● **TASK DETAILS**: Filter these entries down to the lines that hold the word "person", and show each of them.

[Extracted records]
- - -

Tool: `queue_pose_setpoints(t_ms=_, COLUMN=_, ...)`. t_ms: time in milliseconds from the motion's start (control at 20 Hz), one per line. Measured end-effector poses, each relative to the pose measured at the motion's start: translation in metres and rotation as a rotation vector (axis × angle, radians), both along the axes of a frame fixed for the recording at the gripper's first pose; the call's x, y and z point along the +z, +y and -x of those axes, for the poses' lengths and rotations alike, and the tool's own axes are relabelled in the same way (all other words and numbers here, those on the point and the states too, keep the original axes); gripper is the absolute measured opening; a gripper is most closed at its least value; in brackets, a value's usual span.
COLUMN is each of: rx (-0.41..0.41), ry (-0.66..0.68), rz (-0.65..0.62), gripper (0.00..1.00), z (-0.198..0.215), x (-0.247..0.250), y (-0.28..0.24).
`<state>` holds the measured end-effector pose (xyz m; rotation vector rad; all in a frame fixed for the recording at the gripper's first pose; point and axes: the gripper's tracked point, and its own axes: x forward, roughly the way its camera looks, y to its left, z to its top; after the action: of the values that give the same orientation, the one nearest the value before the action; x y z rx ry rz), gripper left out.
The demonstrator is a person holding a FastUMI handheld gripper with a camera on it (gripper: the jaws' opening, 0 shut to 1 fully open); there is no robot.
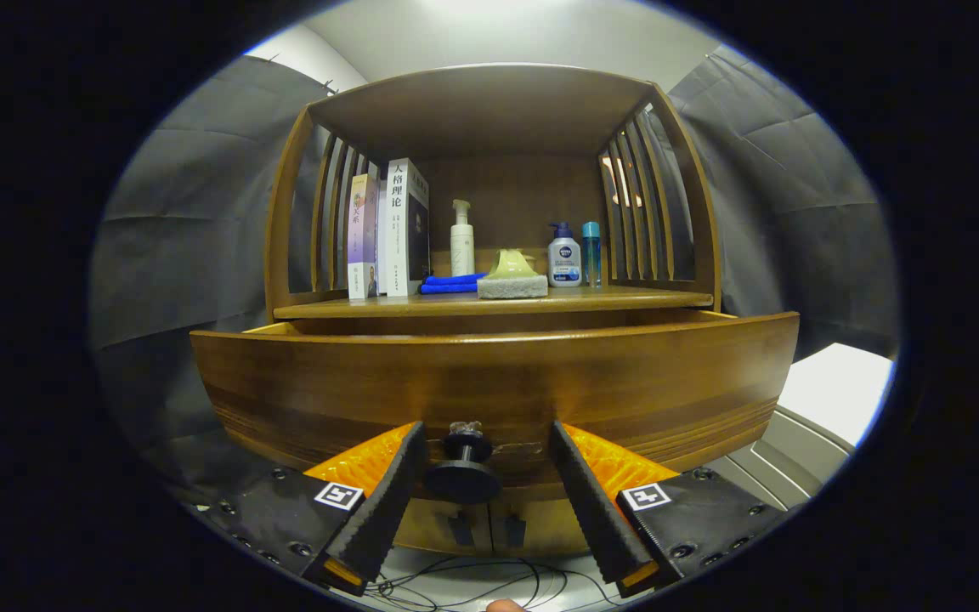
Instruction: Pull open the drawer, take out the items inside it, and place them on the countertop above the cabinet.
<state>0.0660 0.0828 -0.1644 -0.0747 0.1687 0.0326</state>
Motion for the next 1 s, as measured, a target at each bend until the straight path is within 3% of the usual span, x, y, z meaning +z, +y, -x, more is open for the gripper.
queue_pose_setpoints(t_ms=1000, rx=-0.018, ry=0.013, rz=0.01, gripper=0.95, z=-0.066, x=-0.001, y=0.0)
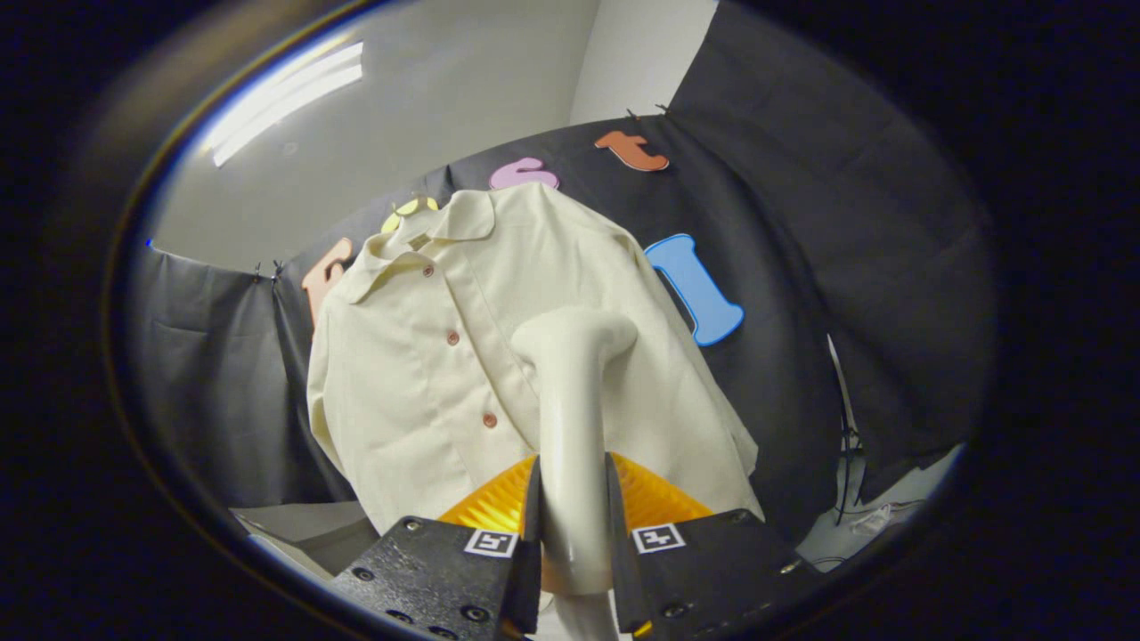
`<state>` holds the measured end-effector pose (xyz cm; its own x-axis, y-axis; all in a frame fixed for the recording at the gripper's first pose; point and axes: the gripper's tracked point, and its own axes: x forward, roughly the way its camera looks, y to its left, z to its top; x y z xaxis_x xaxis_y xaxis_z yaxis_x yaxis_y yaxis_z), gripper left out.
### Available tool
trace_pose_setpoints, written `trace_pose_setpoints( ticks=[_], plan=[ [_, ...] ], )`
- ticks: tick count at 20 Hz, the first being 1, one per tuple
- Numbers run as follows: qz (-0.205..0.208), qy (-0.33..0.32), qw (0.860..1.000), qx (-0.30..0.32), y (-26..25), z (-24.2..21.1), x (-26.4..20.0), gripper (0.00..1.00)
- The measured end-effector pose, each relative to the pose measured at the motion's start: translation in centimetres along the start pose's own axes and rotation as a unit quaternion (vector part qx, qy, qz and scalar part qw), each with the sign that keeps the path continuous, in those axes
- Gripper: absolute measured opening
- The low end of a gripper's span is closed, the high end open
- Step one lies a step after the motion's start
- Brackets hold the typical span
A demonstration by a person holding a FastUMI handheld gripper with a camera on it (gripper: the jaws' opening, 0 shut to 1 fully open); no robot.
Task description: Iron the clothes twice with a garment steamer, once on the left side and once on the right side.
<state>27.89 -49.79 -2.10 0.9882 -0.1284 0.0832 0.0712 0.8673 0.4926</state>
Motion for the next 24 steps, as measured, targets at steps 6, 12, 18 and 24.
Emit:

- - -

● **YOUR RESPONSE**:
The demonstrator is a person holding a FastUMI handheld gripper with a camera on it (gripper: the jaws' opening, 0 shut to 1 fully open); there is no robot.
A demonstration by a person holding a FastUMI handheld gripper with a camera on it (gripper: the jaws' opening, 0 shut to 1 fully open); no robot.

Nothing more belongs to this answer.